EXERCISE BRIEF = Write only the number of lines in the data that contain the word "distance".

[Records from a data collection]
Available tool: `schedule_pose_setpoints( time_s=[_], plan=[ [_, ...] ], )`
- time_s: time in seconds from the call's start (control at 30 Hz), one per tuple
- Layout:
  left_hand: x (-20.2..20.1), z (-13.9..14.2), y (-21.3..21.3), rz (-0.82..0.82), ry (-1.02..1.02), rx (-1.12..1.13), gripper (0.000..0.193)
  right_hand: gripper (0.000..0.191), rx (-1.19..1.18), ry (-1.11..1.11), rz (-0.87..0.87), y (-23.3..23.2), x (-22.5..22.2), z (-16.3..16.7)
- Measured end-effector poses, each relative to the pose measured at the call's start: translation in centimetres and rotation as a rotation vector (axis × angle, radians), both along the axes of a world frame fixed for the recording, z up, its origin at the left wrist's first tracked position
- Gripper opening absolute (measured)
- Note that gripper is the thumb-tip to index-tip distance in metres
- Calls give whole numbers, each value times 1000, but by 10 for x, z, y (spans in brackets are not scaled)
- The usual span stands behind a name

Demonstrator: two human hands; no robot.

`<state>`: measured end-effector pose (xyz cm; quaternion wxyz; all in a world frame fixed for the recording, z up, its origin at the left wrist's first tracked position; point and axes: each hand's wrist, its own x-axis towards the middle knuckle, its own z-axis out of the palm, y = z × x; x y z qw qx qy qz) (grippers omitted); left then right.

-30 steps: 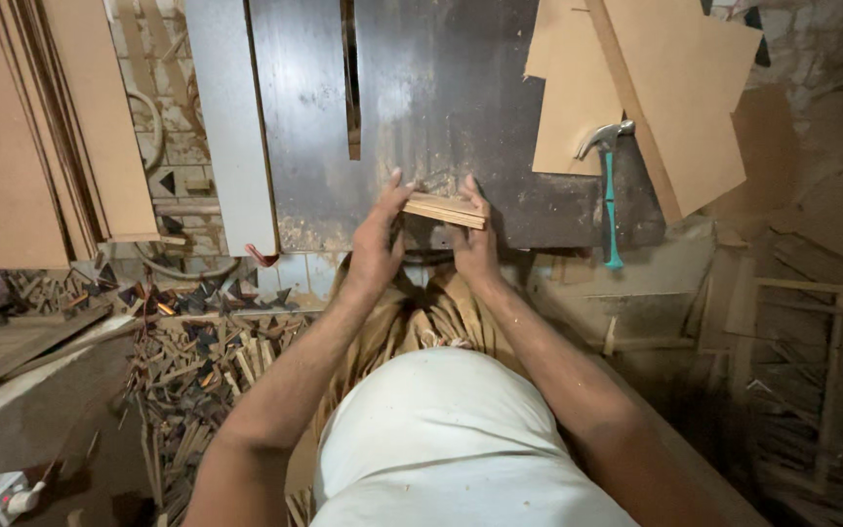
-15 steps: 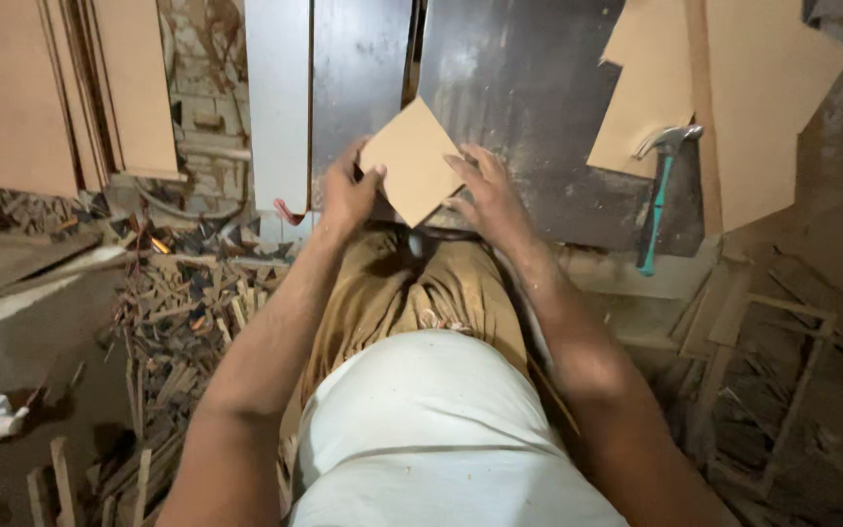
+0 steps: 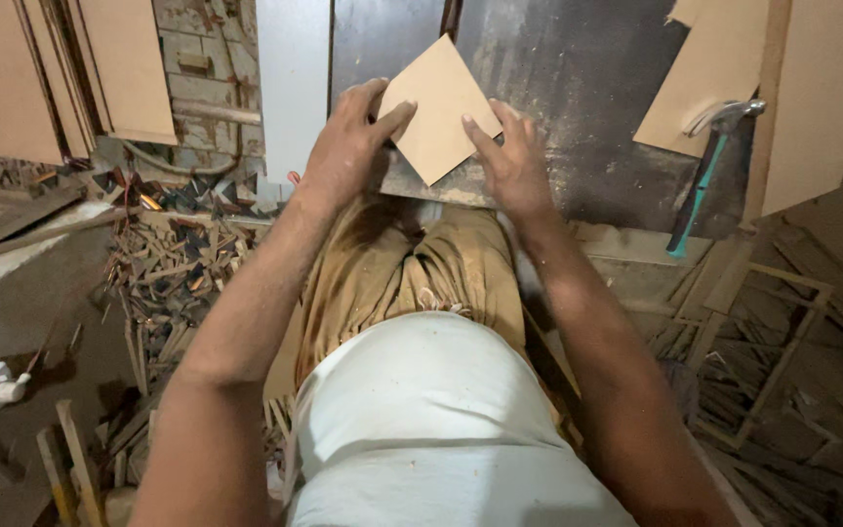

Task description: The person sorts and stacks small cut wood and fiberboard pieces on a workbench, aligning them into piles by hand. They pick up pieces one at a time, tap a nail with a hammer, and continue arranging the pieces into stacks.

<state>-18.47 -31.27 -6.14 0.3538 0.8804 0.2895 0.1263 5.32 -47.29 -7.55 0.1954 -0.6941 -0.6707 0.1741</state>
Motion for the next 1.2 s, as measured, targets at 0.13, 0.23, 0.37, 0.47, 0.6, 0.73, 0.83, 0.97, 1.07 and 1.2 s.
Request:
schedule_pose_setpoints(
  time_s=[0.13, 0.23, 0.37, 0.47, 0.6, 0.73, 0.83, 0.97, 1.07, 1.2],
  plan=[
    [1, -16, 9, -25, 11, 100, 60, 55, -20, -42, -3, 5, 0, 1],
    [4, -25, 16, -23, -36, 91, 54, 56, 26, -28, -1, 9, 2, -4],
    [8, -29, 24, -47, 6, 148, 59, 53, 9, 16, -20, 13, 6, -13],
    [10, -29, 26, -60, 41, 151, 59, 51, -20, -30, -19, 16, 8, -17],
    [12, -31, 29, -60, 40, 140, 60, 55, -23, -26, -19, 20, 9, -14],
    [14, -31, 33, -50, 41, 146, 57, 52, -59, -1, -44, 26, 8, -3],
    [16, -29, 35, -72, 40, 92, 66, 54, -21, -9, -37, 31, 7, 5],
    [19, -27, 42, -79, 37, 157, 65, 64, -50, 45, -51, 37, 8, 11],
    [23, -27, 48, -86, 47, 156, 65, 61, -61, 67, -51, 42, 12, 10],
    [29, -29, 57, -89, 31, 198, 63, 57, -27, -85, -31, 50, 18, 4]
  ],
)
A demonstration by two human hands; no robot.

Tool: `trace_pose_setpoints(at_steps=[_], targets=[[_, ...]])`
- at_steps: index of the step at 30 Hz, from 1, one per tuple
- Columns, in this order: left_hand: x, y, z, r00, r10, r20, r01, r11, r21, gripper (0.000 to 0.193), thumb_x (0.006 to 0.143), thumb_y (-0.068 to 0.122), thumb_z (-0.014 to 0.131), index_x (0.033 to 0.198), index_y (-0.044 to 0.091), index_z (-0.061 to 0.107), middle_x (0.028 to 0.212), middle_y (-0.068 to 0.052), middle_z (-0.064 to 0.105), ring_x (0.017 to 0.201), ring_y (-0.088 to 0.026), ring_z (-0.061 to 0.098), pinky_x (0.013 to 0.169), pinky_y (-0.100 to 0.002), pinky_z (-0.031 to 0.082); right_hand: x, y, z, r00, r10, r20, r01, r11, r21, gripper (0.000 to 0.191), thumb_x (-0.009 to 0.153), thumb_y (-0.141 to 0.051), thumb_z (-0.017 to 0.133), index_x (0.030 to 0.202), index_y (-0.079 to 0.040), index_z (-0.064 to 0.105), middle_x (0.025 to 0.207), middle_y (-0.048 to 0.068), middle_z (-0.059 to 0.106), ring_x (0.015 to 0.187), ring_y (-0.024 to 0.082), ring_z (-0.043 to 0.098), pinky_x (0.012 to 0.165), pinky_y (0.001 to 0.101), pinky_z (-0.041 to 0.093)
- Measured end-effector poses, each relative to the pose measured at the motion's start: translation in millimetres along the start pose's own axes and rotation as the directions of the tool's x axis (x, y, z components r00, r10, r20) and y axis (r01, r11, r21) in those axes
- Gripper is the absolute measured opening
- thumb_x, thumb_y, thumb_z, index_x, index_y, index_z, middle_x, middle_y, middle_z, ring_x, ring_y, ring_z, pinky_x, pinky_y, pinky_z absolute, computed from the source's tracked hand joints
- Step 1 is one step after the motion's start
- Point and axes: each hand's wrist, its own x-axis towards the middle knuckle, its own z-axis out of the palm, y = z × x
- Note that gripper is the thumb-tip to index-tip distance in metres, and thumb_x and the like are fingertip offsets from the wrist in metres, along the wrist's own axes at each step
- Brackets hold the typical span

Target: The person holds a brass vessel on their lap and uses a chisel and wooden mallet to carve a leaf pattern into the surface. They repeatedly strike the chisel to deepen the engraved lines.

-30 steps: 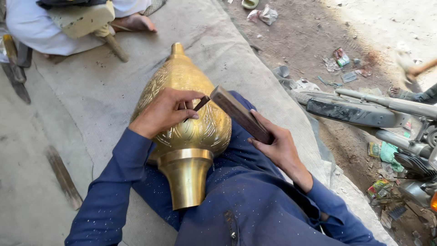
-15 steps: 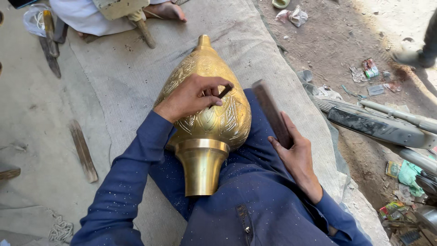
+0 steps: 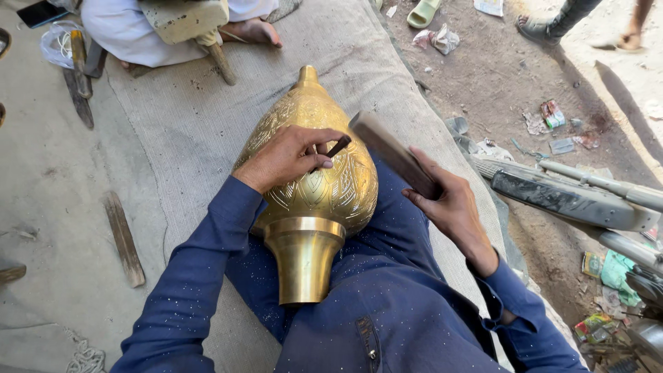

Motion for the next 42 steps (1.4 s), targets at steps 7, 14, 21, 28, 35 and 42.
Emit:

OUTPUT BELOW = 2